PROVIDED DATA:

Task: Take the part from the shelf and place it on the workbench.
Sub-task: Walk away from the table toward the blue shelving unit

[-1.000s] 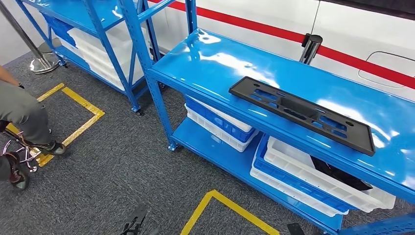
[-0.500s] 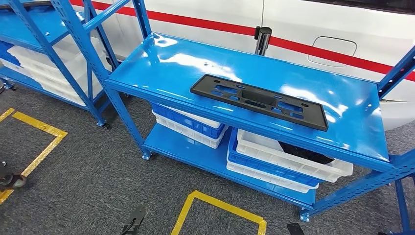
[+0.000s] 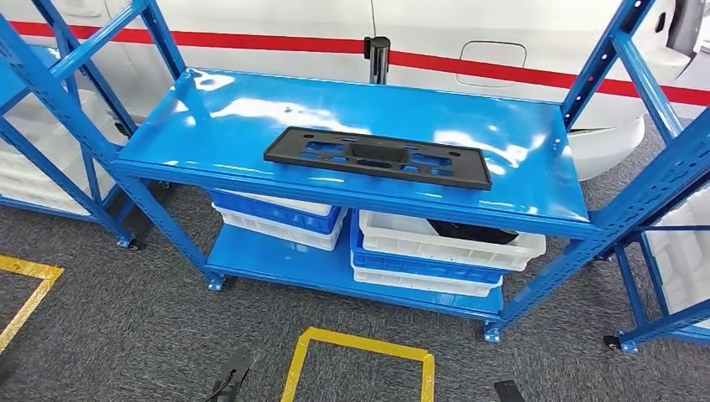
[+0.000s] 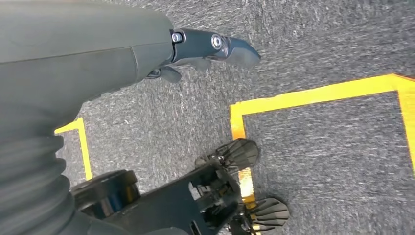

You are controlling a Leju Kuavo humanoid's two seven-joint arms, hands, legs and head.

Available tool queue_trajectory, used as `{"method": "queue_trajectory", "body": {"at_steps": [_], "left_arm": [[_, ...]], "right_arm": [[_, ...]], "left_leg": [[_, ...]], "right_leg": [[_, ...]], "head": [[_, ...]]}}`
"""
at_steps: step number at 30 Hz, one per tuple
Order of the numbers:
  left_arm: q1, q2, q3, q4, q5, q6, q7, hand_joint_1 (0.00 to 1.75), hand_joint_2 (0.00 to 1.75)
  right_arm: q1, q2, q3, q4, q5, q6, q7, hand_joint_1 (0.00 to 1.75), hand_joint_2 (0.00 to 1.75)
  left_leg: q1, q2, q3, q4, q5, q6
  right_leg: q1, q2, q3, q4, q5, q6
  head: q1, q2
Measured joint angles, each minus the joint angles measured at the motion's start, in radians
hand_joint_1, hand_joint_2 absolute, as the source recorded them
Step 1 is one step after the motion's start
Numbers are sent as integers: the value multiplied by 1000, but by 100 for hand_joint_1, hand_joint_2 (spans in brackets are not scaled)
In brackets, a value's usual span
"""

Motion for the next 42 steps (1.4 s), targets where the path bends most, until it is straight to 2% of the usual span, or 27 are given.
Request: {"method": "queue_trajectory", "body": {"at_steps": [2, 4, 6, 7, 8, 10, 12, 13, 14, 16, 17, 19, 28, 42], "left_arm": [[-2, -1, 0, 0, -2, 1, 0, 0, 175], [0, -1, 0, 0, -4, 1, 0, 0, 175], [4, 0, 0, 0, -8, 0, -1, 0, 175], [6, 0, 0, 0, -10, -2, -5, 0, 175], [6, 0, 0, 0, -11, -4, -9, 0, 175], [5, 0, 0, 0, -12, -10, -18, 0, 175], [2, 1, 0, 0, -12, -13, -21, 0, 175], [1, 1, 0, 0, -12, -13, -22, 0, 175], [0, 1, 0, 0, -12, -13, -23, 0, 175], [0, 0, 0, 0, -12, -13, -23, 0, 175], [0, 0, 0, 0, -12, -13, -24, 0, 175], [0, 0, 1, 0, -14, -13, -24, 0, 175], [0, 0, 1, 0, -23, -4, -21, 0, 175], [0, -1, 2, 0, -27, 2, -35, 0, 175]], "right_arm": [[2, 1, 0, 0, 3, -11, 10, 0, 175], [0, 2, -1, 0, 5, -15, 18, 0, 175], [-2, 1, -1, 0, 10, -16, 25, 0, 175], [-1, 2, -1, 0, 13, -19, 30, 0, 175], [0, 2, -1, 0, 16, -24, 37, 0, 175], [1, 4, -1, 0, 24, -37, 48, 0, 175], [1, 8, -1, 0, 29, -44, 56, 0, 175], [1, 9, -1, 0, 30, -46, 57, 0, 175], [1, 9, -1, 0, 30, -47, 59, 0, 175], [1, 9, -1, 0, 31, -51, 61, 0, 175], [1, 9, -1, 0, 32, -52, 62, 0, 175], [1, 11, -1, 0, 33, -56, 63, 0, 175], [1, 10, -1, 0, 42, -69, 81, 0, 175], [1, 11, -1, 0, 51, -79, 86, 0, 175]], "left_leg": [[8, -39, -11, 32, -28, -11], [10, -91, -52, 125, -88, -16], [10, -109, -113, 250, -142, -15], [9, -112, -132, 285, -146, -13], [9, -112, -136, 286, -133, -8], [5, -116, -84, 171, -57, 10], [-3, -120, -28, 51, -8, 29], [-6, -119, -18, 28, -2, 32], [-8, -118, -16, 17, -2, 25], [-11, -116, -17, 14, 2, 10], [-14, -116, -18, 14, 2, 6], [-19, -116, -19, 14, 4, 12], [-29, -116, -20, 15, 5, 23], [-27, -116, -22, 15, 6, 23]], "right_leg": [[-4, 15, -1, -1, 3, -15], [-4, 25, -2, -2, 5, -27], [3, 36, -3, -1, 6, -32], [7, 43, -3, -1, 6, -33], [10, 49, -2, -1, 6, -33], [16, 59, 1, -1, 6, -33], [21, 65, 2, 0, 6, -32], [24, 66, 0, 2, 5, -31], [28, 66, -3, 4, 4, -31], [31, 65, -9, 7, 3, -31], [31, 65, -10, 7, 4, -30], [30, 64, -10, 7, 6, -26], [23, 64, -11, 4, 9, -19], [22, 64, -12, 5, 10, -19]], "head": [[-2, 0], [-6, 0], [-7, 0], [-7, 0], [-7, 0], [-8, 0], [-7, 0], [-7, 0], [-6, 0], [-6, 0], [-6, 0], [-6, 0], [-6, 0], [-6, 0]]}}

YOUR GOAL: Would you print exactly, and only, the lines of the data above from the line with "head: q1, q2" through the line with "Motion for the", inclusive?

FINISHED TASK:
  head: q1, q2
Measured joint angles, each minus the joint angles measured at the motion's start, in radians
hand_joint_1, hand_joint_2 absolute, as the source recorded them
Step 1 is one step after the motion's start
Numbers are sent as integers: the value multiplied by 1000, but by 100 for hand_joint_1, hand_joint_2 (spans in brackets are not scaled)
In brackets, a value's usual span
"""

Motion for the next 42 steps (1.4 s), targets where the path bends most, until it is straight to 2% of the usual span, or 27 are given.

There's no more to this exercise.